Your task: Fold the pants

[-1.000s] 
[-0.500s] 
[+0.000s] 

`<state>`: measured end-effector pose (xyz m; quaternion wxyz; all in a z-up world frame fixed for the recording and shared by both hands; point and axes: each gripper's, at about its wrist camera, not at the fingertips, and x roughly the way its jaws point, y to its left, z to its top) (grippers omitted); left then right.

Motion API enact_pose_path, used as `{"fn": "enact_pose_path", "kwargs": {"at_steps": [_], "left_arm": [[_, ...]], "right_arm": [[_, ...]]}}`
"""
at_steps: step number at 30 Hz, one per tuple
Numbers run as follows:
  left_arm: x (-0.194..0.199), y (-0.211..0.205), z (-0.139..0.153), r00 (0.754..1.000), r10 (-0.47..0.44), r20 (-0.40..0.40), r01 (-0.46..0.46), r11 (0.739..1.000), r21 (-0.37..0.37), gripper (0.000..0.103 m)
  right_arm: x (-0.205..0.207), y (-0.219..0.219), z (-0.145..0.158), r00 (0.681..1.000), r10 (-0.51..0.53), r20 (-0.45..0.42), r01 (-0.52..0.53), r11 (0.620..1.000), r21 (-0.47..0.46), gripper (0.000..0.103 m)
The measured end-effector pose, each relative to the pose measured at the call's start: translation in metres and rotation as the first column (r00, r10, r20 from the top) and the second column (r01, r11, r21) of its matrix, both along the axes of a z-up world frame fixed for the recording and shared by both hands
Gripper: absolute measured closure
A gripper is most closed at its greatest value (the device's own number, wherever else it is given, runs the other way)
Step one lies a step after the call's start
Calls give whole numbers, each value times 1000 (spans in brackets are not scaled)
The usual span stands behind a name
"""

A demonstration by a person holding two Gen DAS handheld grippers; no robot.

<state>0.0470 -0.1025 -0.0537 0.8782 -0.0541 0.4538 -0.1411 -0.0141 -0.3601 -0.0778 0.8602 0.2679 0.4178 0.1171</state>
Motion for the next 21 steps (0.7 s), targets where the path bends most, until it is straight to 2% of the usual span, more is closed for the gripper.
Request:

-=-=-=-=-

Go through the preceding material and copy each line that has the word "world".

SOLUTION BELOW:
`<state>`: measured end-effector pose (xyz m; quaternion wxyz; all in a z-up world frame fixed for the recording and shared by both hands; point and axes: each gripper's, at about its wrist camera, not at the fingertips, and x roughly the way its jaws point, y to its left, z to its top) (grippers omitted); left then right.
The measured end-effector pose, each relative to the pose measured at the call's start: translation in metres and rotation as the first column (r00, r10, r20 from the top) and the second column (r01, r11, r21) of its matrix, both along the axes of a z-up world frame fixed for the recording and shared by both hands

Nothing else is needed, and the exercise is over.